**To do**. I need every line of the material below that includes the string "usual".

**Provided data**.
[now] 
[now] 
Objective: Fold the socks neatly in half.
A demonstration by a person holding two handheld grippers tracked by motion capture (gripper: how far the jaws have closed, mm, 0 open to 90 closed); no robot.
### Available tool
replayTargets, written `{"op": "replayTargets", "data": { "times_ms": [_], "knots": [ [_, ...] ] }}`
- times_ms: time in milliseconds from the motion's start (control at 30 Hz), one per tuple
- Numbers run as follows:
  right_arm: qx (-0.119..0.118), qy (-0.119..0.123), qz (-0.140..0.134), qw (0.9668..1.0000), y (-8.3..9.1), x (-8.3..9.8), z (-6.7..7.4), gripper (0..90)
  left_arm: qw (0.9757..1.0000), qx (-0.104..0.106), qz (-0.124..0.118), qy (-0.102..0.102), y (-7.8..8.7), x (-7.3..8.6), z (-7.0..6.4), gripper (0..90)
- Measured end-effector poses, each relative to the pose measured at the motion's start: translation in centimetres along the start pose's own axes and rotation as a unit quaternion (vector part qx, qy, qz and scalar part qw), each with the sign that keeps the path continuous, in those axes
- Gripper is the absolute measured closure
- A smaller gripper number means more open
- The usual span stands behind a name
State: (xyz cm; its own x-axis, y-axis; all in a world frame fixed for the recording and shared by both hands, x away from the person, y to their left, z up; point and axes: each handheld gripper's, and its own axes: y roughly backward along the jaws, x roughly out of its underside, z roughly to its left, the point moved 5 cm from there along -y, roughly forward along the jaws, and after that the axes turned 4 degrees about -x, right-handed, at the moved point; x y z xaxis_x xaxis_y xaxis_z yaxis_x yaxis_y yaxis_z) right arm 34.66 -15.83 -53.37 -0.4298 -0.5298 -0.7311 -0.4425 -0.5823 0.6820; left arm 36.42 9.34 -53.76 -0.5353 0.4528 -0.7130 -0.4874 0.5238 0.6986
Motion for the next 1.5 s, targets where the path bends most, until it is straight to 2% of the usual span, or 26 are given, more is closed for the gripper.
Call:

**Written solution**.
- The usual span stands behind a name
Motion for the next 1.5 s, targets where the path bends most, until it is straight to 2% of the usual span, or 26 are given, more is closed for the gripper.

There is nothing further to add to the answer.